EXERCISE DIRECTIONS: Transcribe the data exactly. Leave nothing out.

PROVIDED DATA:

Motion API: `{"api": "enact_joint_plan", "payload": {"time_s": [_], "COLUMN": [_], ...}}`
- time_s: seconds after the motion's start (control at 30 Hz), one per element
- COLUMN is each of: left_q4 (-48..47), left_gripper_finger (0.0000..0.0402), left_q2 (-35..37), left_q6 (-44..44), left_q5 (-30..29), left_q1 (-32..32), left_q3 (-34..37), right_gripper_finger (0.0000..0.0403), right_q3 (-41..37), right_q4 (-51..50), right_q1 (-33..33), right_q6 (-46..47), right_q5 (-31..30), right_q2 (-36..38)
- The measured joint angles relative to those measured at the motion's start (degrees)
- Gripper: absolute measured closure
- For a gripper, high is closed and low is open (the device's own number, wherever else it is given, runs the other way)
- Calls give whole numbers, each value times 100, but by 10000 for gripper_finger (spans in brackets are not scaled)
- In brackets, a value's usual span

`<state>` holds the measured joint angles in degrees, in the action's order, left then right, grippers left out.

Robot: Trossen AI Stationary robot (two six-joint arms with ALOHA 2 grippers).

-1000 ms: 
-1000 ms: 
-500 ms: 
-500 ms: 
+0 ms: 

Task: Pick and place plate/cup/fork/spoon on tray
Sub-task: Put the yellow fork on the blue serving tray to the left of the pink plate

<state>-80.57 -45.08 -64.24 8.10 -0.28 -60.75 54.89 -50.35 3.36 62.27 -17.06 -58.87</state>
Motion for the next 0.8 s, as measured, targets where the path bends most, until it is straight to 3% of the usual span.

SOLUTION TO THE EXERCISE:
Motion API: `{"api": "enact_joint_plan", "payload": {"time_s": [_], "COLUMN": [_], ...}}`
- time_s: seconds after the motion's start (control at 30 Hz), one per element
- COLUMN is each of: left_q4 (-48..47), left_gripper_finger (0.0000..0.0402), left_q2 (-35..37), left_q6 (-44..44), left_q5 (-30..29), left_q1 (-32..32), left_q3 (-34..37), right_gripper_finger (0.0000..0.0403), right_q3 (-41..37), right_q4 (-51..50), right_q1 (-33..33), right_q6 (-46..47), right_q5 (-31..30), right_q2 (-36..38)
- The measured joint angles relative to those measured at the motion's start (degrees)
- Gripper: absolute measured closure
- For a gripper, high is closed and low is open (the device's own number, wherever else it is given, runs the other way)
- Calls give whole numbers, each value times 100, but by 10000 for gripper_finger (spans in brackets are not scaled)
- In brackets, a value's usual span

`<state>` holds the measured joint angles in degrees, in the action's order, left then right, grippers left out.

Robot: Trossen AI Stationary robot (two six-joint arms with ALOHA 2 grippers).

-1000 ms: 
-1000 ms: 
-500 ms: 
-500 ms: 
+0 ms: 

Task: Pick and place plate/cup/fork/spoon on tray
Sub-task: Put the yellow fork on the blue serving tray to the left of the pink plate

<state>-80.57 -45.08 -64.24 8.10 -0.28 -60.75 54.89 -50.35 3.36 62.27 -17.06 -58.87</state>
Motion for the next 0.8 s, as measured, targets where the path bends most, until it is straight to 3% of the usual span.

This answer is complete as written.